### [Assignment]
Where a line below holds the string "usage", that line goes into the answer.

### [Records provided]

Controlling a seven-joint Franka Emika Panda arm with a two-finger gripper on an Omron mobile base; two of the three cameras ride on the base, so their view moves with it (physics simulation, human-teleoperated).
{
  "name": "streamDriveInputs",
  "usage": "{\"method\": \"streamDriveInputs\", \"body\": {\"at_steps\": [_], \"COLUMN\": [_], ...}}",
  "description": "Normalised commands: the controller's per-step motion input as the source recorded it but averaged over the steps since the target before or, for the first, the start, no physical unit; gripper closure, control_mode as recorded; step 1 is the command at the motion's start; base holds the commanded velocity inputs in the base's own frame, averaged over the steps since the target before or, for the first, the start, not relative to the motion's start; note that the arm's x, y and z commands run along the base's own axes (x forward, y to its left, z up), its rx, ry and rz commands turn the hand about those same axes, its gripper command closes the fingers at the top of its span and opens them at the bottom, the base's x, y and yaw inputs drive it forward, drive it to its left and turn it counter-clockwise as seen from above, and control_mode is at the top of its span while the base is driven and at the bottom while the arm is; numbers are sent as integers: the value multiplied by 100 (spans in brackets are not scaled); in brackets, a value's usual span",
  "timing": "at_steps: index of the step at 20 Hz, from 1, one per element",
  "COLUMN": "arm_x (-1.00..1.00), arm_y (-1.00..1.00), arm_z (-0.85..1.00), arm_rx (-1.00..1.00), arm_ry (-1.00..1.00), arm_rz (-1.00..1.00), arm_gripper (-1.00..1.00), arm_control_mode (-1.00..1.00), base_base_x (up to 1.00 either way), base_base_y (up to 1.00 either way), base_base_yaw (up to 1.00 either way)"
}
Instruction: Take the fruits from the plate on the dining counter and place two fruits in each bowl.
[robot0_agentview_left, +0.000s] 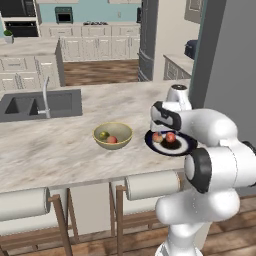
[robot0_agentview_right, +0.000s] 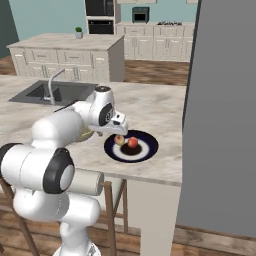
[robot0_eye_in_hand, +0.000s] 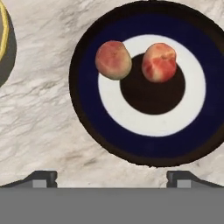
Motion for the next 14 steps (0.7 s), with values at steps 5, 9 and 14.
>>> {"method": "streamDriveInputs", "body": {"at_steps": [5,9,14], "arm_x": [76,32,32], "arm_y": [-58,-89,-37], "arm_z": [-8,-1,-17], "arm_rx": [0,10,7], "arm_ry": [24,9,5], "arm_rz": [0,0,1], "arm_gripper": [-100,-100,-100], "arm_control_mode": [-100,-100,-100], "base_base_x": [0,0,0], "base_base_y": [0,0,0], "base_base_yaw": [0,0,0]}}
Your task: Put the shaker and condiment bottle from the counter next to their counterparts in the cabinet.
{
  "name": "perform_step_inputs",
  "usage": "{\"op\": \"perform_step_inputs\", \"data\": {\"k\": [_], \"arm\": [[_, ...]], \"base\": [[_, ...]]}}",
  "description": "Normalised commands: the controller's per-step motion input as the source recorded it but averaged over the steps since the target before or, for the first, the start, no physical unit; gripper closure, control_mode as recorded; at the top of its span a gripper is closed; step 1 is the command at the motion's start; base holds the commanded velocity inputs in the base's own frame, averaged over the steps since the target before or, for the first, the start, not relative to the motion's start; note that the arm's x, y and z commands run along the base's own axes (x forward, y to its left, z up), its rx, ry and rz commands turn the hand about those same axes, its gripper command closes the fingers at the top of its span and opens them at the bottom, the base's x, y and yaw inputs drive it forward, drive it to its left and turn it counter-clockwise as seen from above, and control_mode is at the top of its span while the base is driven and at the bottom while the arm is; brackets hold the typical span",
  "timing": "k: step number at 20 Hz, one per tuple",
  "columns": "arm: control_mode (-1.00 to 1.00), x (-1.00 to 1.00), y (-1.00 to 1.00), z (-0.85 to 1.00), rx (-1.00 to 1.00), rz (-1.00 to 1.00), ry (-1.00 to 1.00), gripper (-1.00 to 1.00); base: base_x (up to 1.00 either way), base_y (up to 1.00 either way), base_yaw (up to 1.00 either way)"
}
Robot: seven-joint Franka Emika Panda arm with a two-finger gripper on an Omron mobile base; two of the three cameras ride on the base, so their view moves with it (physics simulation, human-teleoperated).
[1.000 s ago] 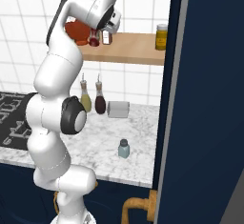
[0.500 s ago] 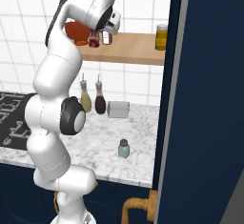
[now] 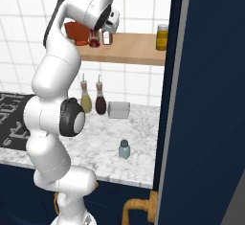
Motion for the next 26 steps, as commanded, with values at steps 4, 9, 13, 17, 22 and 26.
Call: {"op": "perform_step_inputs", "data": {"k": [4, 9, 13, 17, 22, 26], "arm": [[-1.00, 0.00, -0.23, 0.65, 0.15, 0.00, 0.00, -1.00], [-1.00, -0.51, -0.56, 0.51, 0.10, 0.00, -0.04, -1.00], [-1.00, -1.00, -0.83, -0.01, -0.01, 0.01, -0.11, -1.00], [-1.00, -1.00, -0.54, -0.44, -0.09, 0.02, -0.16, -1.00], [-1.00, -1.00, 0.16, -0.90, -0.23, -0.01, -0.13, -1.00], [-1.00, -1.00, 0.95, -1.00, -0.27, -0.15, -0.36, -1.00]], "base": [[0.00, 0.00, 0.00], [0.00, 0.00, 0.00], [0.00, 0.00, 0.00], [0.00, 0.00, 0.00], [0.00, 0.00, 0.00], [0.00, 0.00, 0.00]]}}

### [Result below]
  "usage": "{\"method\": \"streamDriveInputs\", \"body\": {\"at_steps\": [_], \"COLUMN\": [_], ...}}",
  "usage": "{\"op\": \"perform_step_inputs\", \"data\": {\"k\": [_], \"arm\": [[_, ...]], \"base\": [[_, ...]]}}",

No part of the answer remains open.